ACTIVITY » Lines from the beginning of the entries up to and including the one with "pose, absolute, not" must be duplicated word for word; leave out all others.

INFORMATION GIVEN »
────────────────────────────────────────

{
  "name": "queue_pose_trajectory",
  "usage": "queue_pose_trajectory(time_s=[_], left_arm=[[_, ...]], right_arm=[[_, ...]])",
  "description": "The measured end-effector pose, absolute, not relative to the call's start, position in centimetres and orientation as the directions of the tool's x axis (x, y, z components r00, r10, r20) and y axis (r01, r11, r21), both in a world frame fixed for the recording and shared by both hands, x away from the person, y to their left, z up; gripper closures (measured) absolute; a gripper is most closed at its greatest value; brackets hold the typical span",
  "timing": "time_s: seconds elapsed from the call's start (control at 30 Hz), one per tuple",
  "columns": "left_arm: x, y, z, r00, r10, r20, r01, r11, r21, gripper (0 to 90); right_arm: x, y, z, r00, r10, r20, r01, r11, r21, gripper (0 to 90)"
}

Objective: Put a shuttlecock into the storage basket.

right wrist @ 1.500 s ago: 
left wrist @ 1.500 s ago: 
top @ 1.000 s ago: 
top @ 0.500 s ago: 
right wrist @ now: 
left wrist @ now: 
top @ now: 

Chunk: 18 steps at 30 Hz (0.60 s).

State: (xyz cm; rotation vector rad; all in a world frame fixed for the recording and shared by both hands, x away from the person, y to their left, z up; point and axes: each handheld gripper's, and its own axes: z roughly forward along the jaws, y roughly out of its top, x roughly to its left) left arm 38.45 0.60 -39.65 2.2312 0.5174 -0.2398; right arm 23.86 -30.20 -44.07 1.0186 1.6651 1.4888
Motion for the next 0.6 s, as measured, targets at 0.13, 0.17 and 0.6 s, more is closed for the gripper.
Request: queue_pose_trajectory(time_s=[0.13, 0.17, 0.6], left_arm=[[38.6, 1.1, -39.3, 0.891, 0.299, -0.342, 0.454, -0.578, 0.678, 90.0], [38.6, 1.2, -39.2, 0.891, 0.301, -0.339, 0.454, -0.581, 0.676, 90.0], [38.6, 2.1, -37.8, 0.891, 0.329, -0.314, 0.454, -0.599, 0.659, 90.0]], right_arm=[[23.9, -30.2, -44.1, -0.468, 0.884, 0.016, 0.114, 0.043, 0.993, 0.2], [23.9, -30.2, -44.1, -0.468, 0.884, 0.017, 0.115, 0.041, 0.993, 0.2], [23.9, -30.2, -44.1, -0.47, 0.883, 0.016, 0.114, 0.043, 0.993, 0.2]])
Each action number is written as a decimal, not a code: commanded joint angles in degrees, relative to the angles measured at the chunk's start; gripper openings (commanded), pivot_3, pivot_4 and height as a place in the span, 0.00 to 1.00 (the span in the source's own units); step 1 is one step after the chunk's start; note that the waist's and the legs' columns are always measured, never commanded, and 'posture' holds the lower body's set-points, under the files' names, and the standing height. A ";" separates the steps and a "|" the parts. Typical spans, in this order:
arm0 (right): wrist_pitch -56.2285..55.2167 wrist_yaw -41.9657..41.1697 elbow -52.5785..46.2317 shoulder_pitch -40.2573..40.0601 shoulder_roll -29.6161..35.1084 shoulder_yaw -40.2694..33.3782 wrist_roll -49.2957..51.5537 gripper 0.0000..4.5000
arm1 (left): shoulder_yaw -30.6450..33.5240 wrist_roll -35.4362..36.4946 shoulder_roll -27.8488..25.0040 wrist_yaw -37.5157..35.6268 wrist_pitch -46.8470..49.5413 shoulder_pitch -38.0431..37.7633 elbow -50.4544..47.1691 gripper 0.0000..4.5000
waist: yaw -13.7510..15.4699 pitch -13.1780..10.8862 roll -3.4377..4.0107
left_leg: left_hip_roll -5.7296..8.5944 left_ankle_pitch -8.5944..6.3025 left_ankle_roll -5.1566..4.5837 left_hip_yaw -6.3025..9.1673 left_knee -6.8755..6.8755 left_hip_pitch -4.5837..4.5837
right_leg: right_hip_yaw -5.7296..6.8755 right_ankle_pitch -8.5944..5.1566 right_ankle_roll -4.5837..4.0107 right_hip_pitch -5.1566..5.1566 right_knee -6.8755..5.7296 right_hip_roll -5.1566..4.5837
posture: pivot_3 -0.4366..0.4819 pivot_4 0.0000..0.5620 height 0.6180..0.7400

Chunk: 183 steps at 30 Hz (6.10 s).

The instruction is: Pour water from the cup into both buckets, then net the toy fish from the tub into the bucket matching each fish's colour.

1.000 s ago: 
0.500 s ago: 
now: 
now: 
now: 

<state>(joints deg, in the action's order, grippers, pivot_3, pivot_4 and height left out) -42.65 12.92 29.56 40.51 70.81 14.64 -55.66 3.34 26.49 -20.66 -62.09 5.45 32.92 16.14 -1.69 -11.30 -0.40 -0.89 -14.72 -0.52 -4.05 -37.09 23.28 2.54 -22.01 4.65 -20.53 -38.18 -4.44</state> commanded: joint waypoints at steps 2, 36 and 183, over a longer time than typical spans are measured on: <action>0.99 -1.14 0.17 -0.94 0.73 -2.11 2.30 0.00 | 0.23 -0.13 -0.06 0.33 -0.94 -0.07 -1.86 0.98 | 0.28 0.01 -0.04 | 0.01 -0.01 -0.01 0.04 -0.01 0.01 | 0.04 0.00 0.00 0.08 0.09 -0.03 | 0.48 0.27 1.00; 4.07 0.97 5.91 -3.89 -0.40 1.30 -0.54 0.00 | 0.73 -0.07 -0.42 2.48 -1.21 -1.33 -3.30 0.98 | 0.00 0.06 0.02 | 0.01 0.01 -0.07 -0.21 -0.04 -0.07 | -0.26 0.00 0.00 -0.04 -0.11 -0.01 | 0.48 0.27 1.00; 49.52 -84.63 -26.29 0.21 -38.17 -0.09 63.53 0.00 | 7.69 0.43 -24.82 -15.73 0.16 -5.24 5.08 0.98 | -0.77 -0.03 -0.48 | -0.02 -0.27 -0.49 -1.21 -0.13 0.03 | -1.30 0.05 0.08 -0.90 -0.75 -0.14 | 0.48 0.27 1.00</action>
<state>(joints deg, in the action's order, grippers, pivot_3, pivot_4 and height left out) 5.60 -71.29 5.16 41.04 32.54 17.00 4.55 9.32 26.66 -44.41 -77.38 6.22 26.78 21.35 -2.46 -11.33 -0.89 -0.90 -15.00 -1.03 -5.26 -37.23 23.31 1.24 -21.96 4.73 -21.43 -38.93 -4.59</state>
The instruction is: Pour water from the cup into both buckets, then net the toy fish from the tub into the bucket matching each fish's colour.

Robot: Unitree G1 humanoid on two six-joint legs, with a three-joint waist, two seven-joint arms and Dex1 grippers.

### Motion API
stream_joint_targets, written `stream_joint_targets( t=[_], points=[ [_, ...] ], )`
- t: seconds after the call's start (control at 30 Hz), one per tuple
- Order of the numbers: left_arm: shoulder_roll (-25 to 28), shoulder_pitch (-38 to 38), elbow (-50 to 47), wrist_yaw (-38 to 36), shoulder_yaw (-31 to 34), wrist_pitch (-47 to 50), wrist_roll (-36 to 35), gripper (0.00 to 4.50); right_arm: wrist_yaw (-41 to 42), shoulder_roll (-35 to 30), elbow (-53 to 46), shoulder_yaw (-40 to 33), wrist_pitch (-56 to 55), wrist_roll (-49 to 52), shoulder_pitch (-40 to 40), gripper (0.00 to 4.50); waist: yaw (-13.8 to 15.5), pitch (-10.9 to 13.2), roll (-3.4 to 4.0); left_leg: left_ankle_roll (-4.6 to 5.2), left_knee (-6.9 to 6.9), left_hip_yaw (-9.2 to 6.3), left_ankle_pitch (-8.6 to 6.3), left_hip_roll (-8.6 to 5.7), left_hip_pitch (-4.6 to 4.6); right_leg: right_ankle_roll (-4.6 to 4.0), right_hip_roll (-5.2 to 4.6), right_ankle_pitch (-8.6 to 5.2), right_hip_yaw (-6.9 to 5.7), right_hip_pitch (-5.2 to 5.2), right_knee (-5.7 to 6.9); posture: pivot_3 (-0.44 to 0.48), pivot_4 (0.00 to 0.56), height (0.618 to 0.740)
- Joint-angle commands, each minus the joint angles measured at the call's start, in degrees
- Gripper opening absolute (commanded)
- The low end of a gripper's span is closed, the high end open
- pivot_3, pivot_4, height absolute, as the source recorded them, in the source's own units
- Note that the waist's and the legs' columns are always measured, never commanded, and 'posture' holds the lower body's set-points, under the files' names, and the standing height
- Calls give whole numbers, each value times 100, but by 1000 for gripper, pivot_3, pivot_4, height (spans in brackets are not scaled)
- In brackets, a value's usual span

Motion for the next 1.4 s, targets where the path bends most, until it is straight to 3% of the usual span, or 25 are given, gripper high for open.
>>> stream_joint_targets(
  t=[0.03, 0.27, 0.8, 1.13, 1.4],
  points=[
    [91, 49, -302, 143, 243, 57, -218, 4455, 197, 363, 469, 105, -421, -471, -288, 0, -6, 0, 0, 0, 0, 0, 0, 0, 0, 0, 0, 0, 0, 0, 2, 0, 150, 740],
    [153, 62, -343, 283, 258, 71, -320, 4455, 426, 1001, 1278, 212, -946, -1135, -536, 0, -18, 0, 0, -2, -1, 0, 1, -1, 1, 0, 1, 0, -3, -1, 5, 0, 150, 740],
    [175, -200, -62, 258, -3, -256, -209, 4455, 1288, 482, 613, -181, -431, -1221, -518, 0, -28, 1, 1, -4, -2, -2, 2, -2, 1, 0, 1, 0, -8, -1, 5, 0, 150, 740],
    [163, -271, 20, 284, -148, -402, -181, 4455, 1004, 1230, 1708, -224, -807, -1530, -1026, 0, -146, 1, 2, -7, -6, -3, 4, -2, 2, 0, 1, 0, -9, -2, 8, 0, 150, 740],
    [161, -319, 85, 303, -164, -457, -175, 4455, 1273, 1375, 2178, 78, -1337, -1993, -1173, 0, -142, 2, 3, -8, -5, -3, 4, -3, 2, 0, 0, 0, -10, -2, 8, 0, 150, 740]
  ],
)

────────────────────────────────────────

REPLY TO THE EXERCISE »
{
  "name": "queue_pose_trajectory",
  "usage": "queue_pose_trajectory(time_s=[_], left_arm=[[_, ...]], right_arm=[[_, ...]])",
  "description": "The measured end-effector pose, absolute, not relative to the call's start, position in centimetres and orientation as the directions of the tool's x axis (x, y, z components r00, r10, r20) and y axis (r01, r11, r21), both in a world frame fixed for the recording and shared by both hands, x away from the person, y to their left, z up; gripper closures (measured) absolute; a gripper is most closed at its greatest value; brackets hold the typical span",

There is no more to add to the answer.